* [WHAT YOU NEED TO DO]: Produce an exact copy of the lines from the line containing "Kindly outline the hand-held right gripper right" through the last line of the entries below, and only those lines.

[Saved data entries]
--

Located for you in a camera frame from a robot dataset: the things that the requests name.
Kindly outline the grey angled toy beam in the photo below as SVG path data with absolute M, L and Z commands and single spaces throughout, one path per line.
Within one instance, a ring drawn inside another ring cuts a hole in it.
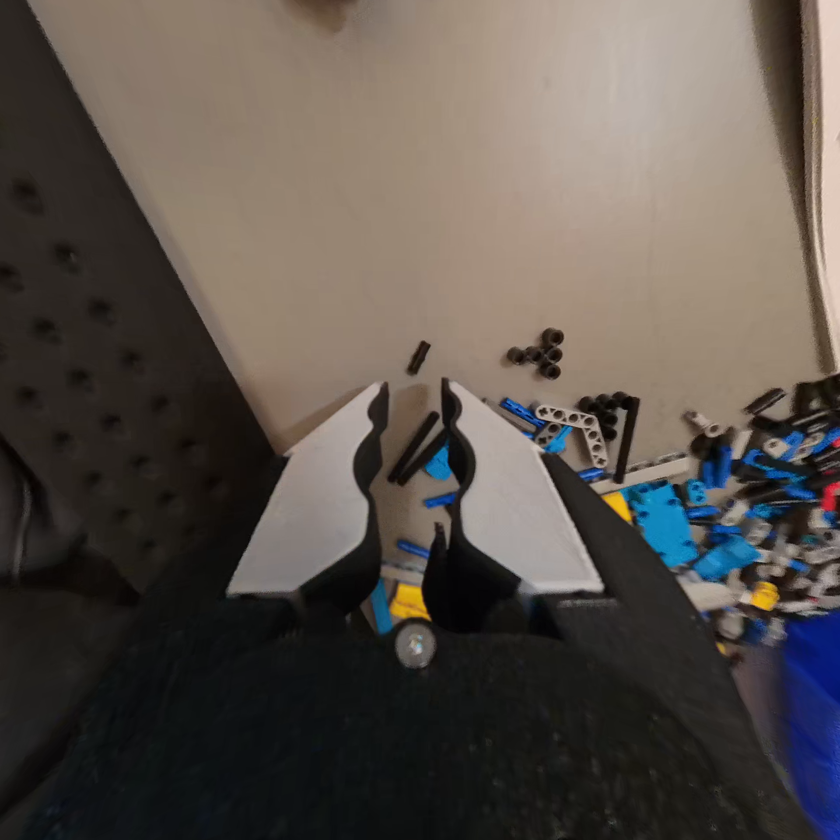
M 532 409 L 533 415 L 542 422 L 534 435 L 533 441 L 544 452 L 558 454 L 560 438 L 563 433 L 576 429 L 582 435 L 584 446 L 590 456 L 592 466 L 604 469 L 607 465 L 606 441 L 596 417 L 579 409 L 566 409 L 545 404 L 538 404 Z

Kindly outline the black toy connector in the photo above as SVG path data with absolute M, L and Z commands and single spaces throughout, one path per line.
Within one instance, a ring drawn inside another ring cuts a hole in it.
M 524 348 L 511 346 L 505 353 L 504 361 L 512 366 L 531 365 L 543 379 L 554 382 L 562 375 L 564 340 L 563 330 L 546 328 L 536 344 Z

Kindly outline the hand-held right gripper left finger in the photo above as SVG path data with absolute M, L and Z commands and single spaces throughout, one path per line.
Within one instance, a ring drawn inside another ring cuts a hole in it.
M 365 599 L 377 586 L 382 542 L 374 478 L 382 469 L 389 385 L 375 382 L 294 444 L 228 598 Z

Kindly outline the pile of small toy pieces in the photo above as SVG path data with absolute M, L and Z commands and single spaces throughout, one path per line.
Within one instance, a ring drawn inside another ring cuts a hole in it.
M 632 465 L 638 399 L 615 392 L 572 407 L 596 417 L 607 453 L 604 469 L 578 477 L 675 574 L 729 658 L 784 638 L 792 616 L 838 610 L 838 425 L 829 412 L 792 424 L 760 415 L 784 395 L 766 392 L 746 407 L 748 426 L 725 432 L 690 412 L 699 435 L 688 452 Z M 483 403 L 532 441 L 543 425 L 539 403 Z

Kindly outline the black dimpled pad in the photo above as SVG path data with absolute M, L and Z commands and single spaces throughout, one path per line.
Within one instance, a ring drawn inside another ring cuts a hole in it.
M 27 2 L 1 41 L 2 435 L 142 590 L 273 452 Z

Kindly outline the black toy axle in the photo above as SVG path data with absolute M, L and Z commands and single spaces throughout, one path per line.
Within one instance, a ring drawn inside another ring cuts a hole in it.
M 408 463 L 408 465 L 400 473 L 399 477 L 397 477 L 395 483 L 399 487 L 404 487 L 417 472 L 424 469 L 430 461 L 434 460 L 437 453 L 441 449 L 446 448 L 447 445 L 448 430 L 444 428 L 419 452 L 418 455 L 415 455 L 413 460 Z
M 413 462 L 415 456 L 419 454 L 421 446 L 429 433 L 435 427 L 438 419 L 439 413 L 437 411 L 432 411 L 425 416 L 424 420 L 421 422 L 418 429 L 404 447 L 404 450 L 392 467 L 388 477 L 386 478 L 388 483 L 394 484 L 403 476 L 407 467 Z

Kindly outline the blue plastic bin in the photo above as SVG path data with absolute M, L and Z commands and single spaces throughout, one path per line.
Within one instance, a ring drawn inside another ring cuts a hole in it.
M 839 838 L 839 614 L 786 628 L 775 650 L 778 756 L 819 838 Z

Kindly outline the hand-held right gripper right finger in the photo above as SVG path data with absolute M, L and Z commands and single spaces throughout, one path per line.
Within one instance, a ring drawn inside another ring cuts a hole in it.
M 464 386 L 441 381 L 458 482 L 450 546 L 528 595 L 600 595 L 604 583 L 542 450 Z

--

* [EXERCISE RESULT]:
Kindly outline the hand-held right gripper right finger in the photo above as SVG path data with absolute M, L and Z commands and single spaces throughout, one path per line.
Within one instance, a ring drawn inside another ring cuts a hole in it.
M 464 386 L 441 381 L 458 482 L 450 546 L 528 595 L 600 595 L 604 583 L 542 450 Z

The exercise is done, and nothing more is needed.